Science

‘Zombie fires’ are erupting in Siberia and Alaska, signaling a severe northern wildfire season may lie ahead

The bitterly cold Arctic winter typically snuffs out the seasonal wildfires that erupt in this region. But every once in a while, a wildfire comes along that refuses to die.

These blazes, known as “zombie fires” or “holdover fires,” can burrow into the rich organic material beneath the surface, such as the vast peatlands that ring the Arctic, and smolder under the snowpack throughout the frigid winter.

With the Siberian Arctic seeing record warm conditions in recent weeks and months, scientists monitoring Arctic wildfire trends are becoming more convinced that some of the blazes erupting in the Arctic so far this spring are actually left over from last summer.

Last year brought a record surge in Arctic fires to a region that is warming at more than twice the rate of the rest of the world. The Arctic contains vast stores of carbon and other planet-warming greenhouse gases in its soils, both in peat as well as frozen soil known as permafrost, that can be freed up through combustion. Peatlands are wetlands that contain ancient, decomposed and partially decomposed organic matter.

According to Mark Parrington, senior scientist and wildfire expert at the European Union's Copernicus Atmosphere Monitoring Service (CAMS), recent Arctic fire detections have been found in areas where fires were burning last summer, which lines up with regions affected by warmer than average and unusually dry surface conditions.

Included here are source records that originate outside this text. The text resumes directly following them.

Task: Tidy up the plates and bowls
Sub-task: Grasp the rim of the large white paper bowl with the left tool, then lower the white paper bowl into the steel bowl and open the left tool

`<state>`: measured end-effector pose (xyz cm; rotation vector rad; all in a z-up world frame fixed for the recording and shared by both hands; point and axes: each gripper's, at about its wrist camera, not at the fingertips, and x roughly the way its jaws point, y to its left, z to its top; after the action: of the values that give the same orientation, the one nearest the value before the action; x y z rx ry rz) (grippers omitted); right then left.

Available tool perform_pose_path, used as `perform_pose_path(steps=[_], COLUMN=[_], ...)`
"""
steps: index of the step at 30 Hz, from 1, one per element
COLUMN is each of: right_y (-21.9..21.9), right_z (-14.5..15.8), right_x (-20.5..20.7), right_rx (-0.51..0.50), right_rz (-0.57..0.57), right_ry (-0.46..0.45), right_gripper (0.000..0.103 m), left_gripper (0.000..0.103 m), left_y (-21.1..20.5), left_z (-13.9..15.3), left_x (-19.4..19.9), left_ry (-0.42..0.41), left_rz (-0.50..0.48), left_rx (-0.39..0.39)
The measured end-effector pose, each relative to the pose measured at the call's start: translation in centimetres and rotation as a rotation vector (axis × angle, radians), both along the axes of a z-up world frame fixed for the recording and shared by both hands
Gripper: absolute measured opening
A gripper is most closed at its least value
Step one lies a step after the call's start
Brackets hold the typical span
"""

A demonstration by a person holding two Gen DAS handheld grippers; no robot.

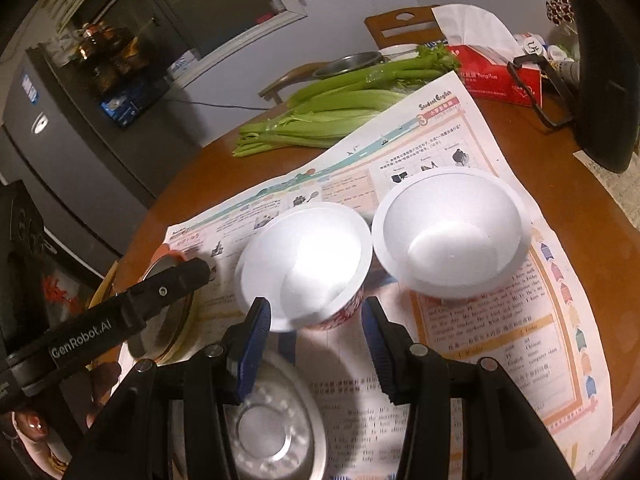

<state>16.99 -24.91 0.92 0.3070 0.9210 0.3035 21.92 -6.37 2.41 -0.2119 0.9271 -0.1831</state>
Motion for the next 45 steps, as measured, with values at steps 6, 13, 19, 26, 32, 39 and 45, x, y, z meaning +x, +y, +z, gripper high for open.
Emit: perform_pose_path(steps=[6,13,19,26,32,39,45], right_y=[0.7,1.7,2.4,3.2,3.7,3.9,4.1], right_z=[-1.0,-1.9,-2.0,-1.9,-1.4,0.6,3.0], right_x=[1.4,2.6,2.8,2.8,2.6,1.5,-0.5], right_rx=[-0.044,-0.094,-0.120,-0.145,-0.163,-0.168,-0.182], right_rz=[-0.001,0.014,0.038,0.066,0.072,0.076,0.092], right_ry=[0.015,0.021,0.006,-0.009,-0.028,-0.085,-0.157], right_gripper=[0.048,0.048,0.048,0.048,0.048,0.048,0.048], left_gripper=[0.047,0.047,0.046,0.040,0.040,0.040,0.040], left_y=[-0.9,-2.0,-2.2,-2.2,-2.1,-1.9,-1.5], left_z=[-1.3,-3.1,-4.3,-5.0,-3.7,-1.5,1.1], left_x=[2.4,4.5,5.5,5.8,5.2,3.6,1.0], left_ry=[0.043,0.088,0.129,0.152,0.114,0.062,-0.005], left_rz=[-0.029,-0.065,-0.087,-0.104,-0.102,-0.098,-0.090], left_rx=[0.000,0.018,-0.032,-0.070,-0.075,-0.071,-0.063])
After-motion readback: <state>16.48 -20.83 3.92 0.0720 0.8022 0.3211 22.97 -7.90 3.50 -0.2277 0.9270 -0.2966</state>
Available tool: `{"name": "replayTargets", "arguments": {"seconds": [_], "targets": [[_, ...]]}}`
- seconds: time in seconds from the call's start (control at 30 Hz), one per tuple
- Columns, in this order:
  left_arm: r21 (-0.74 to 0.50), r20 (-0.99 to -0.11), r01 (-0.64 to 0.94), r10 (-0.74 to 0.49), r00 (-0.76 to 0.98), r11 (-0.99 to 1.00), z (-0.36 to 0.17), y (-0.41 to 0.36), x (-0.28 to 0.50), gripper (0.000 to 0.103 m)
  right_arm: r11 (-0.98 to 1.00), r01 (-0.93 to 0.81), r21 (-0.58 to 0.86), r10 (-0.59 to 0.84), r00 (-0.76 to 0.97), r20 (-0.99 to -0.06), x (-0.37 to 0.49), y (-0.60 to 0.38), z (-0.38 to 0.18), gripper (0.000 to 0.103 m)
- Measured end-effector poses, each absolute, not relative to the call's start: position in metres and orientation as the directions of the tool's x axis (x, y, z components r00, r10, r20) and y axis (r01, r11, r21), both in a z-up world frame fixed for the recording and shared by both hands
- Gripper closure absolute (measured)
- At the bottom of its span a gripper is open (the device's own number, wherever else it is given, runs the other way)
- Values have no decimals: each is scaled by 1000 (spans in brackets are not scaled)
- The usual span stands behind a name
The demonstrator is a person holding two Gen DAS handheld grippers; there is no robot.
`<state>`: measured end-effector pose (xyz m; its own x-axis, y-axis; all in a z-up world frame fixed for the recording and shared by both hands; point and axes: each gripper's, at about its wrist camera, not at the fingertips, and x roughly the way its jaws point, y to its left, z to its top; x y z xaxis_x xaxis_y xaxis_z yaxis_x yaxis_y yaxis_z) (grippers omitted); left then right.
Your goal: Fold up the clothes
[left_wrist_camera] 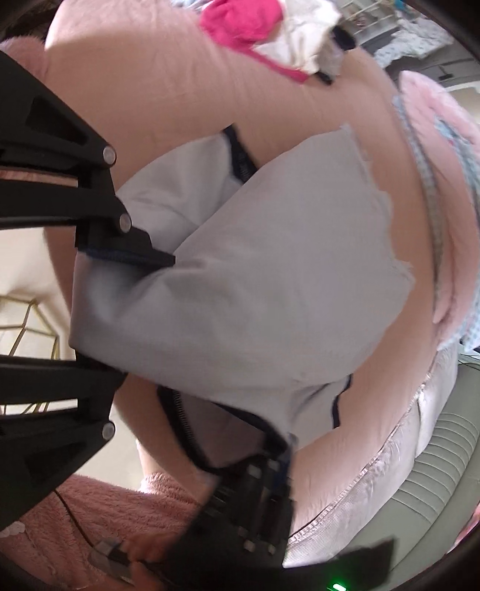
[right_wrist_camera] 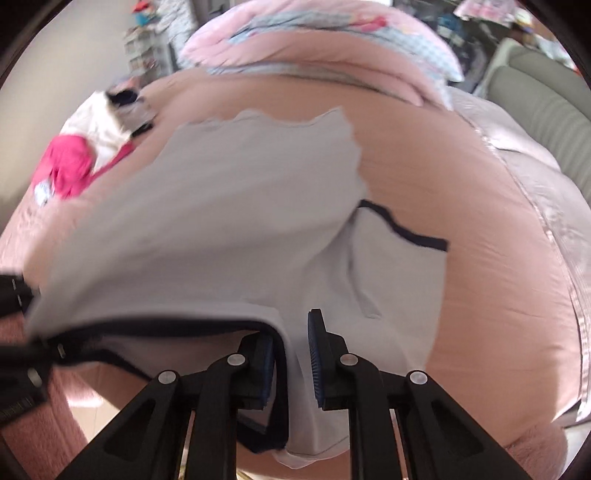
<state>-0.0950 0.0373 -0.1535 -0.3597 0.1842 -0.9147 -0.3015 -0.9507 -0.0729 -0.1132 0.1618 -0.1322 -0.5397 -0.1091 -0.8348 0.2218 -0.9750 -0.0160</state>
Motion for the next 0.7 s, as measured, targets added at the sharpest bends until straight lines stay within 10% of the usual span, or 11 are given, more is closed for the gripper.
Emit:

“We know from the climate data provided by C3S that the Arctic Circle regions most affected by fires in 2019 were experiencing warmer and drier surface conditions, providing the ideal environment for fires to burn and persist,” Parrington said in a media release, using the acronym for the Copernicus Climate Change Service.

[Warming, fires, warming, fires: How tundra wildfires could create an unstoppable cycle]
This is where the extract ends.